As is the case with most resource-management based titles, the real-time Age of Empires II offers a complex array of choice-driven gameplay. First, the player chooses from different civilizations to play as, each with their own unique strengths and military units (ex. gunpowder for the Spanish, camel cavalry for the Saracens, superior ships for the Vikings, and slow but powerful elephants for the Persians). The game also allows you to customize its settings, difficulty level, and maps.
The basic plot/setup for the game is similar to all Age of Empires and Age of Mythology titles- the player must build their civilization as they progress through the ages, and each new age reached allows you to research more upgrades, build new buildings, and produce and equip new units with which to explore and conquer the other nations on the map. The concept is more casual and less time consuming than Medieval Total War, for example, and most games can be finished within an hour or two.

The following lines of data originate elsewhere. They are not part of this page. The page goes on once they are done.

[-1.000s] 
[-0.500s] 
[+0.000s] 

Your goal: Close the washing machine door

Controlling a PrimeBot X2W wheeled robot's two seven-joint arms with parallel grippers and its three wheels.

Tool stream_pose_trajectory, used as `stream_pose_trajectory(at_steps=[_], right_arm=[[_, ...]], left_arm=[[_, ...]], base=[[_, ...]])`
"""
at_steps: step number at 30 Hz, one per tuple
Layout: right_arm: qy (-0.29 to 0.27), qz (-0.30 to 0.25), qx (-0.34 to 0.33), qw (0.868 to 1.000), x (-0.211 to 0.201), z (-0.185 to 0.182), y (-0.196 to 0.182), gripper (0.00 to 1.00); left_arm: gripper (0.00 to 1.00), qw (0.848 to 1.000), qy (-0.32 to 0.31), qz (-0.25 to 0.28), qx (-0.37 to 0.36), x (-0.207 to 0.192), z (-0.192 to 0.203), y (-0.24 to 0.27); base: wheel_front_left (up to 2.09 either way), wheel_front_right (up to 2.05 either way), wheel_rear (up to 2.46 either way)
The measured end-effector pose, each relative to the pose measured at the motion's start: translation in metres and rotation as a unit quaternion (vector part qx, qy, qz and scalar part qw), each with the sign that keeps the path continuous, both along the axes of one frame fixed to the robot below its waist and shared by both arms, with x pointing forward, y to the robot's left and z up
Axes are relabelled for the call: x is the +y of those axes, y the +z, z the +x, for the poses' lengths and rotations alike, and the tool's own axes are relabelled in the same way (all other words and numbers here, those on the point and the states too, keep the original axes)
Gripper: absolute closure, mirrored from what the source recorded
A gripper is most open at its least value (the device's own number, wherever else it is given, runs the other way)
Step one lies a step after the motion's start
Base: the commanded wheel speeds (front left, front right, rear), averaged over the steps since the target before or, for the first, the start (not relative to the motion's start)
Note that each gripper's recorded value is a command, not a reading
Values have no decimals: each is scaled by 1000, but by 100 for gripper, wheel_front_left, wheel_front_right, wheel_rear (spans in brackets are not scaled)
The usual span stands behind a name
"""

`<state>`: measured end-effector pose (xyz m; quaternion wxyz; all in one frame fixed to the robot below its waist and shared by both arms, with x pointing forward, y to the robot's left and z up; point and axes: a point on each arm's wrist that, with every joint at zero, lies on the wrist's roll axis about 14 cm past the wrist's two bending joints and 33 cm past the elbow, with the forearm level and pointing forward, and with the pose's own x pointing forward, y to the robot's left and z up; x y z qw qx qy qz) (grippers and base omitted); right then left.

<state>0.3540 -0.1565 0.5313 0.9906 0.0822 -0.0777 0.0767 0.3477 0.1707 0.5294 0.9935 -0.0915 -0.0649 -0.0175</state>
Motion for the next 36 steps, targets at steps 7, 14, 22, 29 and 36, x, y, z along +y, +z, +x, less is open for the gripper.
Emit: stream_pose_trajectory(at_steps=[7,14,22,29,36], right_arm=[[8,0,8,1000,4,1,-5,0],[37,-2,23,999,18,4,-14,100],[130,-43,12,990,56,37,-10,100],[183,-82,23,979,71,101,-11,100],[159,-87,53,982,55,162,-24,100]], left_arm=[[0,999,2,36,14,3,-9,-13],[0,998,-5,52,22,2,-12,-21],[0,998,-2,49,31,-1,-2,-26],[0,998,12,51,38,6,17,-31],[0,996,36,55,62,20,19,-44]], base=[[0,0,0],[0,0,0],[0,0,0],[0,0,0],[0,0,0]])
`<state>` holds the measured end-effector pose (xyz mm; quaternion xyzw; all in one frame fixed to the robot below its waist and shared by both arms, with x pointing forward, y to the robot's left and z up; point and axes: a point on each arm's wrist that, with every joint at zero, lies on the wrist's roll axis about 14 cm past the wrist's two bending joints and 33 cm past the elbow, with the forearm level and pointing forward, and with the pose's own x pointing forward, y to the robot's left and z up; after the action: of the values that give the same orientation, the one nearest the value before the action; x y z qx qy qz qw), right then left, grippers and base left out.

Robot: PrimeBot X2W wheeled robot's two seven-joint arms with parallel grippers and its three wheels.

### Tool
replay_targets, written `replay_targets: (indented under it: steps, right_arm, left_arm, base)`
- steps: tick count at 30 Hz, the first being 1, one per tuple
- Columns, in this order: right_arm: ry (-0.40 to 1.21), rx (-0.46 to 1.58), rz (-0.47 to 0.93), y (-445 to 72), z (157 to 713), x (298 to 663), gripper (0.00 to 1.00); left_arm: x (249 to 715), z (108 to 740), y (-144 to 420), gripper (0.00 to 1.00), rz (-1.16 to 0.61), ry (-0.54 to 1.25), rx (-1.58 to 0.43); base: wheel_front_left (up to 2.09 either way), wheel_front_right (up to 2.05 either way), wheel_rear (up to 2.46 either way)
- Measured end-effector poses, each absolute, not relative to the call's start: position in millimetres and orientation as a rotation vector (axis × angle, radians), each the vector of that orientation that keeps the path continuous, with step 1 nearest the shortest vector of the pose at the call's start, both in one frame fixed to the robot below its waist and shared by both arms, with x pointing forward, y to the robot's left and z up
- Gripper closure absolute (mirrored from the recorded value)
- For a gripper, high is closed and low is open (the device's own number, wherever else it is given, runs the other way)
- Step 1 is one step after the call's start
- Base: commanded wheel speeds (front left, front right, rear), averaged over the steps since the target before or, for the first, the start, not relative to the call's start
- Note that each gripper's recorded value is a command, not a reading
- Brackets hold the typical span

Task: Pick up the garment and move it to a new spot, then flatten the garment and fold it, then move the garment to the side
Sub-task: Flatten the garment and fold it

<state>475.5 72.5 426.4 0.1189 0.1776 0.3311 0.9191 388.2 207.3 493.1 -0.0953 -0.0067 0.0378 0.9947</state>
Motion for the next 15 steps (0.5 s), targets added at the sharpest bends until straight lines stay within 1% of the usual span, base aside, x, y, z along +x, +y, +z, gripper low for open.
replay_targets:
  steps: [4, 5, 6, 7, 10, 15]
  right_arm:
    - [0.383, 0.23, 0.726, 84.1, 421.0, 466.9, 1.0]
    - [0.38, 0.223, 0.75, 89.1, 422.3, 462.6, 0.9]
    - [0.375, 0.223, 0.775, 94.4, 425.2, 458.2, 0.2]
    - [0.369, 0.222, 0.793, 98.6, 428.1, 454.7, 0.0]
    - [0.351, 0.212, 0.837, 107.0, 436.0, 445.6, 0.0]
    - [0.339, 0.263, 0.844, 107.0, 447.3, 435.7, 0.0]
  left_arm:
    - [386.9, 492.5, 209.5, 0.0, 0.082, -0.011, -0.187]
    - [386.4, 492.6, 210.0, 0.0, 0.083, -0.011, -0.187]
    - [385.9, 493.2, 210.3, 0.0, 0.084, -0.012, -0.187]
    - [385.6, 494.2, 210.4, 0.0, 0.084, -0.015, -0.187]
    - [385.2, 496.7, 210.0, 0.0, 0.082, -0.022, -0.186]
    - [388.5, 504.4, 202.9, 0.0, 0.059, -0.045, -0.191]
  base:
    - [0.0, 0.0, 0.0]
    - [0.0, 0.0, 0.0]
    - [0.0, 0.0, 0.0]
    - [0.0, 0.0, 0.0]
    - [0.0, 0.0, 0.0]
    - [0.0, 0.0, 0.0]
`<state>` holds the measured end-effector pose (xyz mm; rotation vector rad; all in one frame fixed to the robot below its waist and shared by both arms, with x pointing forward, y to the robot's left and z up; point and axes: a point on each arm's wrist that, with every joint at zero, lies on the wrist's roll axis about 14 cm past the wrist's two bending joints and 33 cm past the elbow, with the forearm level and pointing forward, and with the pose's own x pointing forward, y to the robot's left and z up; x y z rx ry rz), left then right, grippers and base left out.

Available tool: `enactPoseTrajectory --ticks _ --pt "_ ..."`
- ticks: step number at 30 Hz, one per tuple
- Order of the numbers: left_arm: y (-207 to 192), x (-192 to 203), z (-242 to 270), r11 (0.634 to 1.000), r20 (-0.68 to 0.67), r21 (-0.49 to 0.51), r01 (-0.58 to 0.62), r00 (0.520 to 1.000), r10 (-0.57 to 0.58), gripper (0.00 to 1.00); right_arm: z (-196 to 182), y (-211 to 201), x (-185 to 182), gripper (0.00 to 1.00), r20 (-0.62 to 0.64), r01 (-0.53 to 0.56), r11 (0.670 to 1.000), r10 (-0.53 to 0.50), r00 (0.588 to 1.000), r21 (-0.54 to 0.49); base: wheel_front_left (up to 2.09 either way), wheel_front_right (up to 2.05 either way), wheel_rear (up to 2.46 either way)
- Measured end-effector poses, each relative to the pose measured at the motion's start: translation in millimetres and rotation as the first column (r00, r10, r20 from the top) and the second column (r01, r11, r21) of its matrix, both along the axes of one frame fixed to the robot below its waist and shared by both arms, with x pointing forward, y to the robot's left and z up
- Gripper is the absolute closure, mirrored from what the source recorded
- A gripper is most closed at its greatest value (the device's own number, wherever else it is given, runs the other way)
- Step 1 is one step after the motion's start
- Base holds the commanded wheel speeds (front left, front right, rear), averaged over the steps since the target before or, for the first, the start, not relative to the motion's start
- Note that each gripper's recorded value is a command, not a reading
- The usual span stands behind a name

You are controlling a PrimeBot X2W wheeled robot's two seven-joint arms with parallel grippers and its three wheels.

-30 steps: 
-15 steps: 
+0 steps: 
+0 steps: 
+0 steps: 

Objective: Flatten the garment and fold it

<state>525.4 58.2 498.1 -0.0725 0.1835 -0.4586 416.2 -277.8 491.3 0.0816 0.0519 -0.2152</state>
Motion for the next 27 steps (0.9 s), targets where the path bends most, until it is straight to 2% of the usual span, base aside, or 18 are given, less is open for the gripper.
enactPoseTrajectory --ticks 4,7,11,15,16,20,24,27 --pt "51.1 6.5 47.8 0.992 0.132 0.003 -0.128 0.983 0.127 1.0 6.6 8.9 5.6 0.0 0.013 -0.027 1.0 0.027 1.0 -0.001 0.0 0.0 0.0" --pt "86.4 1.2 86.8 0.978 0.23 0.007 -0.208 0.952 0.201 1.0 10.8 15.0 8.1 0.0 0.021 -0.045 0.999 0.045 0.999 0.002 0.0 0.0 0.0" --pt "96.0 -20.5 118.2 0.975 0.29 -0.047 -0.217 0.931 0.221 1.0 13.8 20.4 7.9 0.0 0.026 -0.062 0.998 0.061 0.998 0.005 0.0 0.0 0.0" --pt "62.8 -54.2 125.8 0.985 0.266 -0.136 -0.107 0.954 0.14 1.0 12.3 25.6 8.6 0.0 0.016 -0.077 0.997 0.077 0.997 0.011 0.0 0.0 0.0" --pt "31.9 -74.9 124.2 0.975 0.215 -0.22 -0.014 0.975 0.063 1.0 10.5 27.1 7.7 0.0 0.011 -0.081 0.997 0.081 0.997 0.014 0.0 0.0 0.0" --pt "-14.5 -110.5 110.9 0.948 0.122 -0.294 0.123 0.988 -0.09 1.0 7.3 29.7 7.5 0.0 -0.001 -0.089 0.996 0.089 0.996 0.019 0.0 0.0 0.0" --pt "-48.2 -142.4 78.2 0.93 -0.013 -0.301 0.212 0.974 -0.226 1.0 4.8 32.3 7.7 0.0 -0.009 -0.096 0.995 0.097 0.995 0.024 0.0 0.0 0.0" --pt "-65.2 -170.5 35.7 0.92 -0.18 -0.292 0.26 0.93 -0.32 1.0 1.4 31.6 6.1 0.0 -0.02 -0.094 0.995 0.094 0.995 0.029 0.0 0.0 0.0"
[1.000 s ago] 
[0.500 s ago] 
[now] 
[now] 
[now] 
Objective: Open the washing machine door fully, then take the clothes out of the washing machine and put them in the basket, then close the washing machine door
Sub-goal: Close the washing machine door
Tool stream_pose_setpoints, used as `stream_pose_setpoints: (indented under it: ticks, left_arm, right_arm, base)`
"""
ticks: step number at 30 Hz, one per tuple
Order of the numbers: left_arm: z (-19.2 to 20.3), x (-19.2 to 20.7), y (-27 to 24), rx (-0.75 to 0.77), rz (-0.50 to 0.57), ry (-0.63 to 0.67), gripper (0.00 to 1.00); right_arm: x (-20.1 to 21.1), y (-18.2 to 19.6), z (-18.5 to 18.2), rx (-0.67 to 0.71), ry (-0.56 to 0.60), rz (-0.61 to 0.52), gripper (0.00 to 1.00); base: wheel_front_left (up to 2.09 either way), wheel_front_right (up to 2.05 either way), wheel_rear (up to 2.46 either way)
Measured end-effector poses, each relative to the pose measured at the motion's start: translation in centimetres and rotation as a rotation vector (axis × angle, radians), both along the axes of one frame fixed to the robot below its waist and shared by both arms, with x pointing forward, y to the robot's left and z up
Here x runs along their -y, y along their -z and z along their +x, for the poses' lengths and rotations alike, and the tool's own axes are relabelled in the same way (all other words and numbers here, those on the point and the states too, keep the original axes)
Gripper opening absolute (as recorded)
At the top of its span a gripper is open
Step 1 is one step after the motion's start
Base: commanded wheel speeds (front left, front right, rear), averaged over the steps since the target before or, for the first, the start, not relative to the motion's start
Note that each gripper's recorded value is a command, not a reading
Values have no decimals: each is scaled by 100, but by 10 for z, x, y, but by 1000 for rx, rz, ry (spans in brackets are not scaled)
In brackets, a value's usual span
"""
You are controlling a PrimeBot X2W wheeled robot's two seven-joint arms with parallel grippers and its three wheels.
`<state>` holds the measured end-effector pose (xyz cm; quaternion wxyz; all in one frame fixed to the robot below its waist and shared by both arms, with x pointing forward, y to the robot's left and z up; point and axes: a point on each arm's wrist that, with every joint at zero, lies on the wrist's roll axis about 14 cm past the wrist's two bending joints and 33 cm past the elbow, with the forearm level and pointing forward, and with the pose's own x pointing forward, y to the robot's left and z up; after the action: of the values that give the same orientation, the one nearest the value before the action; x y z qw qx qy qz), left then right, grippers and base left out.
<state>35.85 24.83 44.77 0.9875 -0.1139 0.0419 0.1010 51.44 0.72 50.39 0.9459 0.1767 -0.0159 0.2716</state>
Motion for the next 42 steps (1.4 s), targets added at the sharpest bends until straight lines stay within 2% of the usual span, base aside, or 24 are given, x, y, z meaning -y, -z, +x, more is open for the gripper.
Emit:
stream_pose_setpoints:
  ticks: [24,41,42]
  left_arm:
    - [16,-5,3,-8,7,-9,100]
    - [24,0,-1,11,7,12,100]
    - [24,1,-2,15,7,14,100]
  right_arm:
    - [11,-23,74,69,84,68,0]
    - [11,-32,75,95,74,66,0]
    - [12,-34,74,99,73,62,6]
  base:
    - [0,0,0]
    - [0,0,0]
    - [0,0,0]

Some features make the semi-large scale of the game easier to manage, starting with the aerial isometric view to give a clear look at the sprawling map, while giving enough visual information as to what the player's units and buildings are doing. Features like "idle villager" and the outlines showing when units are hidden behind trees or a building allow the player to easily locate all of the people they control. The interface itself is a compact, graphically themed frame that holds allthe necessary resource supply numbers (Ex. food, wood, and gold), and health statuses and military formation options for a player's selected units. Historical facts are incorporated into the gameplay to further enrich the action.
More goal content comes into play in the form of winnable achievements and different goals to try and meet (time, conquest, wealth, trade, capturing of relics, and the building of expensive Wonders). The player can also choose to follow specific capaigns that follow the rough backstories of some of the included characters.